Contador made enough time out of Schleck's mechanical misfortune to move from second place into first place, and to wear the yellow jersey at the end of the day. There was some jeering from the crowd when he appeared on the podium to put on the maillot jeaune, accusing him with poor sportsmanship in capitalizing on Schleck's mechanical.

In some other Tours, the two main rivals have treated each other with great courtesy. Famously, Lance Armstrong waited for Jan Ullrich in 2001 when he had a problem, and in 2003 Jan Ullrich returned the favor and waited for Lance Armstrong when he went down.

In this year's tour, Cancellara neutralized Stage 2 after a large accident delayed half the peloton. Significantly, when Contador was delayed in Stage 3, Andy Schleck did not wait for Contador.

Personally, I get Contador's decision to ride. Two other contenders, Sanchez and Menchov, were with them and continued to press on, and he couldn't take the risk of giving them time. What intrigues me is the way the dilemma played out in Web 2.0.

The Twitterverse was alive with comments about #chaingate. Riders from today's tour were contributing to the discussion. The pithiest tweet came from Gerard Vroomen, co-founder of the Cervelo TestTeam, who first posted : Contador just gained a great chance to win, but he lost the chance to win greatly. Poetry in less than 140 characters.

Later, after reflection, Vroomen updated: Alberto has a tiny point: Schleck didn't wait for him after the cobblestone crash so complaints about fair play ring hollow.

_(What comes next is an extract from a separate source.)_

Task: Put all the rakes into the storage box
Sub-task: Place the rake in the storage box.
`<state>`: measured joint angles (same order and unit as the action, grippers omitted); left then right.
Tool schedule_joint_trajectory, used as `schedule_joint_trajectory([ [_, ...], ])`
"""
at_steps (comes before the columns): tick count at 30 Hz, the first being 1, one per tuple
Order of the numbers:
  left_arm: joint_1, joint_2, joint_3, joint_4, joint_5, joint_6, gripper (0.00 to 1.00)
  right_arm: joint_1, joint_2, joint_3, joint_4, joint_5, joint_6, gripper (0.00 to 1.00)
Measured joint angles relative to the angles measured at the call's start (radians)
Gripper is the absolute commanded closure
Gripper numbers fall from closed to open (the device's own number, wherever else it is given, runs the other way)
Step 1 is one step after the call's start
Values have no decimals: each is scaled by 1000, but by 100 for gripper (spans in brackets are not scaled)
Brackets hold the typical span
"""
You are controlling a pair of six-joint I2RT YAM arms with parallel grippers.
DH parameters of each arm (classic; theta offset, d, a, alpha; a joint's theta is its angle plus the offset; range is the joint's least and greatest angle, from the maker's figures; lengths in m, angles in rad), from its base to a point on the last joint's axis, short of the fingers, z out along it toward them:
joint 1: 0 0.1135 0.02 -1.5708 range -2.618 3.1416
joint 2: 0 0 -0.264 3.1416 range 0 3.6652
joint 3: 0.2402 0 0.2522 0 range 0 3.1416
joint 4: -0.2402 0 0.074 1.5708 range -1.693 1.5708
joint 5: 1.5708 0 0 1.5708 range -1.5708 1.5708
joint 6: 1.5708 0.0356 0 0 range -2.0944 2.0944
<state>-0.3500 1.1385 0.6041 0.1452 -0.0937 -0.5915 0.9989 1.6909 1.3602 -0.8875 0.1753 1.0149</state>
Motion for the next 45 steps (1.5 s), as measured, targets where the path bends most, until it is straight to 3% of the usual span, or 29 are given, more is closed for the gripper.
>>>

So these teams and athletes, whose payroll is driven by their representation of their corporate sponsors, are moving into Web2.0 to advance their cause. Before the end of the night, Alberto Contador has made this movie and posted it on YouTube:


This is professionally done, and very well done. What impresses me is the media effort that allows them to script, film, produce, sub-title and distribute an earnest bit of spin in less than eight hours after a potential negative public relations event. Very Web 2.0.